> **Activity**: Lines with "camera" in the records below: say how many there are, and add nothing.
__________________________________________________
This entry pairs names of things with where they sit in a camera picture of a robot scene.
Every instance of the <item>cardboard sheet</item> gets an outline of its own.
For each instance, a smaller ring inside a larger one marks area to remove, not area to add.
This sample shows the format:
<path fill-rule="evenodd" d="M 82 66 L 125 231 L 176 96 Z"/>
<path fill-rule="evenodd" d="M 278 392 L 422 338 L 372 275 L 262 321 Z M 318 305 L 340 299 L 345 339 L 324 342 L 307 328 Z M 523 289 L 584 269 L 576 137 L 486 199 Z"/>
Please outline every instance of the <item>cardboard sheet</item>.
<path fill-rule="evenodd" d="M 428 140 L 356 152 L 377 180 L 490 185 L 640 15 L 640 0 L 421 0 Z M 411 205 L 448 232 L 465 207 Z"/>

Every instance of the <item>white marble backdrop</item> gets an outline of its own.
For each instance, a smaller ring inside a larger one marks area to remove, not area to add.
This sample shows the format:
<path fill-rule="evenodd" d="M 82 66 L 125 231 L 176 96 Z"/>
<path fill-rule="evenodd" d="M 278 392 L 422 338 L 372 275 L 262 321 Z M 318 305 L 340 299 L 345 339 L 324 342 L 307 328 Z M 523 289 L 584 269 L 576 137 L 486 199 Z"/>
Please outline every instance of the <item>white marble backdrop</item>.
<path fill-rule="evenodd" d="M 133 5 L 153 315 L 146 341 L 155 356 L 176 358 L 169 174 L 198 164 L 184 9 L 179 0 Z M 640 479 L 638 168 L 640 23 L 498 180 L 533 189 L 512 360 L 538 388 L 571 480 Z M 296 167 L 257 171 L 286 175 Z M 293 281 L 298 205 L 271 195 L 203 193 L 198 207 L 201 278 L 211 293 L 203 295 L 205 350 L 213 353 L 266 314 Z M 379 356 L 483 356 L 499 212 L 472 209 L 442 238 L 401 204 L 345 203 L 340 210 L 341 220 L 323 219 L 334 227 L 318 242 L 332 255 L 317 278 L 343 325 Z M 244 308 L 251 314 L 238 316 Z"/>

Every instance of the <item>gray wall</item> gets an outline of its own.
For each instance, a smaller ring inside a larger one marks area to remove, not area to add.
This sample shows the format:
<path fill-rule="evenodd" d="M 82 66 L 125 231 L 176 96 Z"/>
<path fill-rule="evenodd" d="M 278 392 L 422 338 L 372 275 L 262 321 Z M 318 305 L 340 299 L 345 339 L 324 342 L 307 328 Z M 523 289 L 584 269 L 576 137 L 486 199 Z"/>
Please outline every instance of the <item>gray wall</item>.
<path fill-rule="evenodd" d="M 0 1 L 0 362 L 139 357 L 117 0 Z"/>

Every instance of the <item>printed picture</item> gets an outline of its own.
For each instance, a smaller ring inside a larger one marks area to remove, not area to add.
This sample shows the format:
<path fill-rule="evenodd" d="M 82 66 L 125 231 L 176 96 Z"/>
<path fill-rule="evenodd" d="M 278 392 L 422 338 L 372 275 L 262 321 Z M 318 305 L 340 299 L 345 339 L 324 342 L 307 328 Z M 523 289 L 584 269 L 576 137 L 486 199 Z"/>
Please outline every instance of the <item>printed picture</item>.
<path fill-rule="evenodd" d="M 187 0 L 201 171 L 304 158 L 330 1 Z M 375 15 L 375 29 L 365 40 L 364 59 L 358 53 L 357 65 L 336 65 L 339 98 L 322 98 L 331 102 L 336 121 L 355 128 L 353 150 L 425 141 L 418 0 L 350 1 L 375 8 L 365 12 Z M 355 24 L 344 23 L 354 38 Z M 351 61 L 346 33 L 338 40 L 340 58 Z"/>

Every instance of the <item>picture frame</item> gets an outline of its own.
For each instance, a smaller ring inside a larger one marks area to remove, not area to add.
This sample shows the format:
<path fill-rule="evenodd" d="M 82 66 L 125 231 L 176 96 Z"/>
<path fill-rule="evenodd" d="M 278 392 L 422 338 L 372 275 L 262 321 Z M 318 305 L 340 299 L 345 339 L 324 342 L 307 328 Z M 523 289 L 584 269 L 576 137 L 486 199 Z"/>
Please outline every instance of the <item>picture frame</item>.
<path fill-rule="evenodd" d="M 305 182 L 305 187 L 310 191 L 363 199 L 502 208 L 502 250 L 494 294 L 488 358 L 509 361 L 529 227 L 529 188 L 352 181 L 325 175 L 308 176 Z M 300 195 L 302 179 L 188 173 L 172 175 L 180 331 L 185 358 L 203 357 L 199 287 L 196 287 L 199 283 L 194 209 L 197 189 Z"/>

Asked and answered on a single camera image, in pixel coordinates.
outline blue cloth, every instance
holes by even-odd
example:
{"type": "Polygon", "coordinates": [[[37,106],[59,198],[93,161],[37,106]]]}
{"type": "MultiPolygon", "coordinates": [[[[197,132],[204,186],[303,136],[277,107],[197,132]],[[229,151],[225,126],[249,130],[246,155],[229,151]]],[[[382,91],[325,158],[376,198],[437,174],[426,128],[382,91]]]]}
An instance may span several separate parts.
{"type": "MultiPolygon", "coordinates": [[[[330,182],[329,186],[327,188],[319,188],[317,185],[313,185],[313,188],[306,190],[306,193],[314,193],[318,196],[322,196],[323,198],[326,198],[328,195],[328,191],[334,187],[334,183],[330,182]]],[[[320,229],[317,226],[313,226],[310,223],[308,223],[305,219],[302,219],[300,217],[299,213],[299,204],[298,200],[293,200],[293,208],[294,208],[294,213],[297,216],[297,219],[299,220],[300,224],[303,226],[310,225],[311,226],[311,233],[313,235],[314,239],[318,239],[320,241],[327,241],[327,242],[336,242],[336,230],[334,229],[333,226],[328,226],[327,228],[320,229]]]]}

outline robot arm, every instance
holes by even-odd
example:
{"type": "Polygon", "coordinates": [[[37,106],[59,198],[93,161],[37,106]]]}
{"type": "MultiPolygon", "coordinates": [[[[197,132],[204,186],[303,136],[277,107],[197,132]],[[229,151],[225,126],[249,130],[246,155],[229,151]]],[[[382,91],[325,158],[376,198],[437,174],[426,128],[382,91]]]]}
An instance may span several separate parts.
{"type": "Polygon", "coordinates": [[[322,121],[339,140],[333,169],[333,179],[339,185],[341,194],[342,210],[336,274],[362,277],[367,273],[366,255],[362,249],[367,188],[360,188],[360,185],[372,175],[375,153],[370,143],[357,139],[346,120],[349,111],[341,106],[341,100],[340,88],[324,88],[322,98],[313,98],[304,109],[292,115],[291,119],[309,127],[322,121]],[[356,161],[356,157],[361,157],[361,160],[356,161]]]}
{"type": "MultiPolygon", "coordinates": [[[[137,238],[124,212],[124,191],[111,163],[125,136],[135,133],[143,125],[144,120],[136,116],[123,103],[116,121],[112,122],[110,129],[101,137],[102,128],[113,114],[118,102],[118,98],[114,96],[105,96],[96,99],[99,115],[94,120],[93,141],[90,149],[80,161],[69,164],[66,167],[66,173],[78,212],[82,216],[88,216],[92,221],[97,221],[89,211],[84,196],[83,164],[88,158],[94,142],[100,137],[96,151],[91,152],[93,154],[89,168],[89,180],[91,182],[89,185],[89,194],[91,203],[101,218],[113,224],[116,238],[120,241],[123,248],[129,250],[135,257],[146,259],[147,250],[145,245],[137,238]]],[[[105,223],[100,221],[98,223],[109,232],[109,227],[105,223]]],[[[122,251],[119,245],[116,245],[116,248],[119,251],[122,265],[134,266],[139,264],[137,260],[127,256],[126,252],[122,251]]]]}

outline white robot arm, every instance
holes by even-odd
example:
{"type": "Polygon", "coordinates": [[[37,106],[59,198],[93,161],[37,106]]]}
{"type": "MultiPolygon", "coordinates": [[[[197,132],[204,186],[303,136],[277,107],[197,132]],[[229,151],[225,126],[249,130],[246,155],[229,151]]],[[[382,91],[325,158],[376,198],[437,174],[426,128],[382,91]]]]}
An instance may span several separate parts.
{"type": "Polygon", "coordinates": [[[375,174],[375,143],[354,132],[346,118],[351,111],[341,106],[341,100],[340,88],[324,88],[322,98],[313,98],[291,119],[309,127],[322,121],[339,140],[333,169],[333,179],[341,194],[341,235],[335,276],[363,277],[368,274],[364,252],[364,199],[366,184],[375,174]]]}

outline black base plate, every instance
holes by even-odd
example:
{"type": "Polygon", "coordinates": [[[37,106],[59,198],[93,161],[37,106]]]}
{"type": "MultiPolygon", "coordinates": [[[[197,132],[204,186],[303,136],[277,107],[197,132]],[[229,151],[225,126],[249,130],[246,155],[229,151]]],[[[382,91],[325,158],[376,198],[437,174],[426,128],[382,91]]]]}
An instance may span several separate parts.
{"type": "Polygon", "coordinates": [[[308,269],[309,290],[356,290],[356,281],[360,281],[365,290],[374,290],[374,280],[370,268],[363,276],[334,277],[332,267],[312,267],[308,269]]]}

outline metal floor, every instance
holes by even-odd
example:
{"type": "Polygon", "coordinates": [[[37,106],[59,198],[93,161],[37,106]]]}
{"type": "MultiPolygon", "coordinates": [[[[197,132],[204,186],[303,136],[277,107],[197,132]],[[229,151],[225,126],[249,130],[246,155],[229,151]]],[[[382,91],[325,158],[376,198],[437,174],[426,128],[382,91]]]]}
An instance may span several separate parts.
__________________________________________________
> **Solution**: 2